All in all: yes, Ozawa's recording, issued at bargain price and with the coupling of both of Schoenberg's Chamber Symphonies, can appear attractive; however, that entails false economy given the pedestrian nature of his performance. [Those who want a bargain-set including other works would do better to look at Boulez or Chailly (especially the latter given his stellar singers like Siegfried Jerusalem, Susan Dunn and - especially - Brigitte Fassbaender (so far the best Wood-Dove I've ever heard!!).] Overall, while one can pick upon one or more singers (or other things!) in pretty well ANY of the sets currently available, one also needs to consider the net-result being worse than, equal to or better than the sum of its parts. On this most critical of tests, this recording is as good as any out there. Yes, get the libretto translation via the Internet or elsewhere (a couple are readily available out there!) and then go for the Kegel recording hereby reviewed without hesitation. Warmly recommended!!"

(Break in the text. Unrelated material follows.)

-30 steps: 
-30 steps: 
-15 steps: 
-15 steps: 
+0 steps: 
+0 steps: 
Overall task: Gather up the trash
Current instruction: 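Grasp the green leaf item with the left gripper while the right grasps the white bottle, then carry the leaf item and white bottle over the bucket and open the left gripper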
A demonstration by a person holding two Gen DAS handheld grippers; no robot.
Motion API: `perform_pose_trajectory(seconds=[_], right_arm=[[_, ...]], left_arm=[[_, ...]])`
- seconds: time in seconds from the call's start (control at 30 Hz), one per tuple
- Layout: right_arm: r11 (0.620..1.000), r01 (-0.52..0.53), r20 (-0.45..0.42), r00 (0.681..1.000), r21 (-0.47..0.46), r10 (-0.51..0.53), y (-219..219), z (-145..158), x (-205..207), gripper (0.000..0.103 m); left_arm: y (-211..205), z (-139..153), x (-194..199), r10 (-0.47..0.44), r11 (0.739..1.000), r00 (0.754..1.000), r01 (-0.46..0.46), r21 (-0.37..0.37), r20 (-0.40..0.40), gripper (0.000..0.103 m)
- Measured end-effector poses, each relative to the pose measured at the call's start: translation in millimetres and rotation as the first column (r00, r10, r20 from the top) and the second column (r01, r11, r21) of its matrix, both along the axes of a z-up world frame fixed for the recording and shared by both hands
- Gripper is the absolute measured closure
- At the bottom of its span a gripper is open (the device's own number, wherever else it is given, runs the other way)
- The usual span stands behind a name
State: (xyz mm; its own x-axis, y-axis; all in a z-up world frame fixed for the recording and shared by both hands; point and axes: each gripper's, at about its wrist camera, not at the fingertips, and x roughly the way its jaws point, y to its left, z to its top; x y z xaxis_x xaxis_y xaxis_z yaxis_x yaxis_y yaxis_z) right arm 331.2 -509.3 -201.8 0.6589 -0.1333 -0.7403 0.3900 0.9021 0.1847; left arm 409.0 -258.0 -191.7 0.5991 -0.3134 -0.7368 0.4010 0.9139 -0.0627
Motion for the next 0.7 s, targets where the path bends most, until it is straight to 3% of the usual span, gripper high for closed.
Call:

Don't be afraid of Schoenberg!
Hugh H Bryan | Philadelphia, PA | 03/14/2000
(4 out of 5 stars)

"This is a fabulous, late romantic work that all classical music lovers will enjoy. Schoenberg wrote this over a period of years, beginning before his transition to atonal music. Gurre-Lieder dabbles in dissonances, but is, for the most part a massive dramatic work that's easy to listen to and enjoy. This recording has great balance of the ensemble allowing the listener to clearly hear everything they should. The insert includes the text of the songs, which unfortunately are only in German. This piece is more entertaining if you understand the words that are being sung, so this is unfortunate."